Explore Chocolate with MySQL Workbench

Anyone who knows me for long must have learned I am a crazy fan of chocolate. Whenever I need some pick-me-up, a block of Dark Chocolate with Sea Salt will make my day. On those rainy gloomy day, how can anything beat a cup of hot chocolate with just a hint of cinnamon? But what does chocolate has got to do with MySQL Workbench?

Well, part of my Database unit heavily relies on SQL. I gotta play with MySQL Workbench, which is my favourite toy at the moment to complete the assignment. So on a chilly weeping morning when it feels like a crime to even leave the bed, let’s do something fun, shall we? Together, we will explore a dataset about chocolate and brush up on a few SQL concepts, with some tips and tricks to troubleshoot and resolve hiccups along the way. Let’s dive right in!

1. About our yummy dark chocolatey dataset

This Kaggle dataset contains expert ratings of over 1,700 individual chocolate bars, along with information on their regional origin, percentage of cocoa, the variety of chocolate bean used and where the beans were grown. You may download the dataset from here.

The Flavours of Cacao Rating is based on a 5-point scale.

  • 5= Elite (Transcending beyond the ordinary limits)
  • 4= Premium (Superior flavor development, character and style)
  • 3= Satisfactory (3.0) to praiseworthy (3.75) (well made with special qualities)
  • 2= Disappointing (Passable but contains at least one significant flaw)
  • 1= Unpleasant (mostly unpalatable)

2. Define the goal

Considering how much I love my dark chocolate, I usually read the labels carefully before purchasing and love to try new brands and origins.
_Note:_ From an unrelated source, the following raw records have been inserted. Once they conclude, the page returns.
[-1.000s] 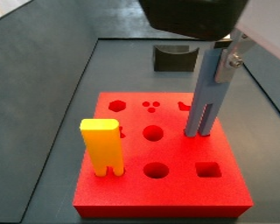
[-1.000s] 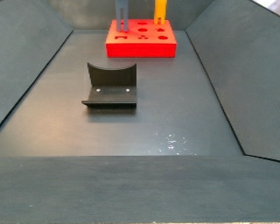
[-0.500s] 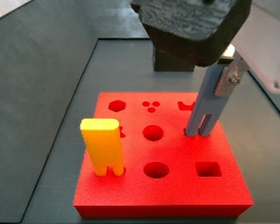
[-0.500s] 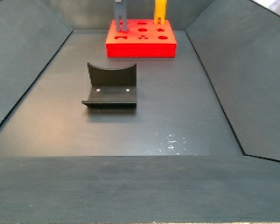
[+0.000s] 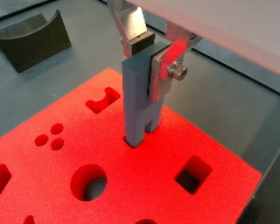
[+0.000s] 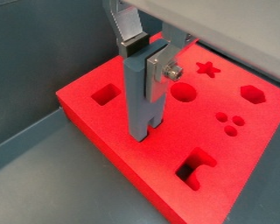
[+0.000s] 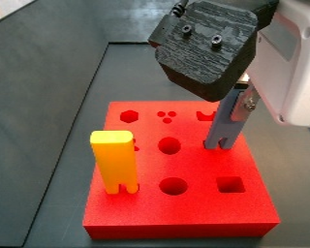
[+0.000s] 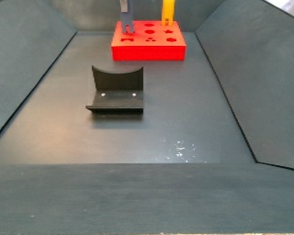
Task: Pick up the double-square object. Move up. Move to above the board. Insert the double-square object.
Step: Insert the double-square object.
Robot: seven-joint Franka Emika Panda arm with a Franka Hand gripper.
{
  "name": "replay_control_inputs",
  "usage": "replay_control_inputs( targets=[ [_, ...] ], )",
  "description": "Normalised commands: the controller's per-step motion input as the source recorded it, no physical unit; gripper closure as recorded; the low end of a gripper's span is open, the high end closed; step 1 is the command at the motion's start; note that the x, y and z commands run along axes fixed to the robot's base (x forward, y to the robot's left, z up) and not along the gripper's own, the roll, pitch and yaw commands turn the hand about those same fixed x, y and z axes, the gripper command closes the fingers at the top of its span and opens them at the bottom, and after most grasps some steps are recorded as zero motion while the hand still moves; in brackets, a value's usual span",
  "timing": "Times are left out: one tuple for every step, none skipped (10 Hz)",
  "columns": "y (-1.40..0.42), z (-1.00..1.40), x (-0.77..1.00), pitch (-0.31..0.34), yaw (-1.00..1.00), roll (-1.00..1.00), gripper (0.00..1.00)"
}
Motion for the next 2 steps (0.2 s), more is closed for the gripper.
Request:
replay_control_inputs(
  targets=[
    [0.00, 0.00, 0.00, -0.004, 0.00, 0.00, 1.00],
    [0.00, 0.00, 0.00, 0.000, 0.00, 0.00, 1.00]
  ],
)
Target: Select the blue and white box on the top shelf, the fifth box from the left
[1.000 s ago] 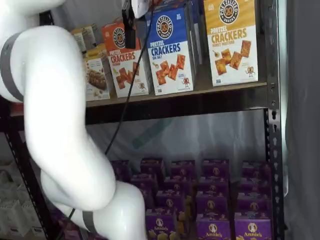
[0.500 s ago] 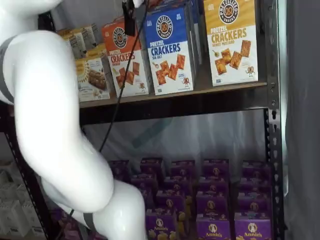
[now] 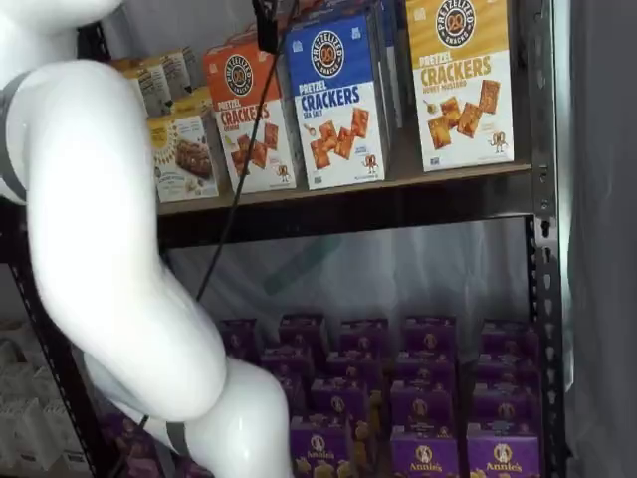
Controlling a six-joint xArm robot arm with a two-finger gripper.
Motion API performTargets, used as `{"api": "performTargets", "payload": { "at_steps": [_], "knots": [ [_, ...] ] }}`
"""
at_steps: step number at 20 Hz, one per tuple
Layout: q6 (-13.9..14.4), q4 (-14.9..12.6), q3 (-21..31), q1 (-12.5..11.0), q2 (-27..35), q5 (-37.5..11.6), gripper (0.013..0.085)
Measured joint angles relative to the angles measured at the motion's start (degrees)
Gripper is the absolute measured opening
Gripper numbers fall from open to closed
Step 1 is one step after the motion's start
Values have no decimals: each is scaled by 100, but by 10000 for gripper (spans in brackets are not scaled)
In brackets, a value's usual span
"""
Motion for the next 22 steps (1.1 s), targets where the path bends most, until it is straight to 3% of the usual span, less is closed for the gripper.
{"api": "performTargets", "payload": {
  "at_steps": [10,22],
  "knots": [
    [-258,-26,-204,-106,520,-464,850],
    [-332,-257,-559,-44,977,-425,850]
  ]
}}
Therefore, from this dataset, I would love to learn how to make a better decision when looking for the next moreish dark chocolate bar.

3. Get the data

3.1. Before we begin

We will be using MySQL Workbench for our analysis. So 3 things need to happen to set up the MySQL Workbench before data import.

  1. Download and install MySQL Workbench
  2. Create a new MySQL Connection
  3. Create a new schema named “chocolate”

3.2. Import CSV file

I will be using the MySQL Table Data Import Wizard to import the CSV file (which I have downloaded and saved in a folder).

My first attempt failed with the below error message for “Can’t analyze file”, so let’s do a bit of troubleshooting by selecting OK and click on the wrench symbol to fix the settings.

Check for Import Settings

The Import Wizard comes with default settings (see below screenshot). But sometimes we will encounter CSV files with different settings for Encoding, Line Separator and Field Separator. Try forcing a square through a circle never works. So the question will be “How do we check the CSV file’s settings?”

Luckily there is a simple way to check. All we need to do is go to your CSV file, right-click and select “Edit with Notepad ++” and here is what I got.

However, guess what, after matching all of the settings with the CSV file, I can’t still make the CSV import work. So what shall we do? Hmm, something could be wrong with the CSV file itself, so let’s take a look at the CSV file in Notepad ++ one more time.

Check the CSV file itself

As soon as I quickly glanced through the column header, there is something that caught my attention. The Line Separators seem to appear in the middle of the column headers, which would mess up how MySQL interprets the headers. So let’s make it right by removing the redundant Line Separator. I also decided to simplify column names to make it easy to refer to the column in subsequent SQL queries.

Yay!!! After amending the column headers, the error message is resolved. But before proceeding any further, don’t forget to review the data type of each column and adjust accordingly if needed. If all is good, then let’s import the data into MySQL Workbench, ready to rock and roll.

4. Perform Exploratory Data Analysis

Let’s start with a simple exploratory data analysis to get to know a little bit more about our dataset. As with every exploration, I believe it’s important to keep an open mind. Therefore, I will let my mind go wild with questions about the data for 1 hour.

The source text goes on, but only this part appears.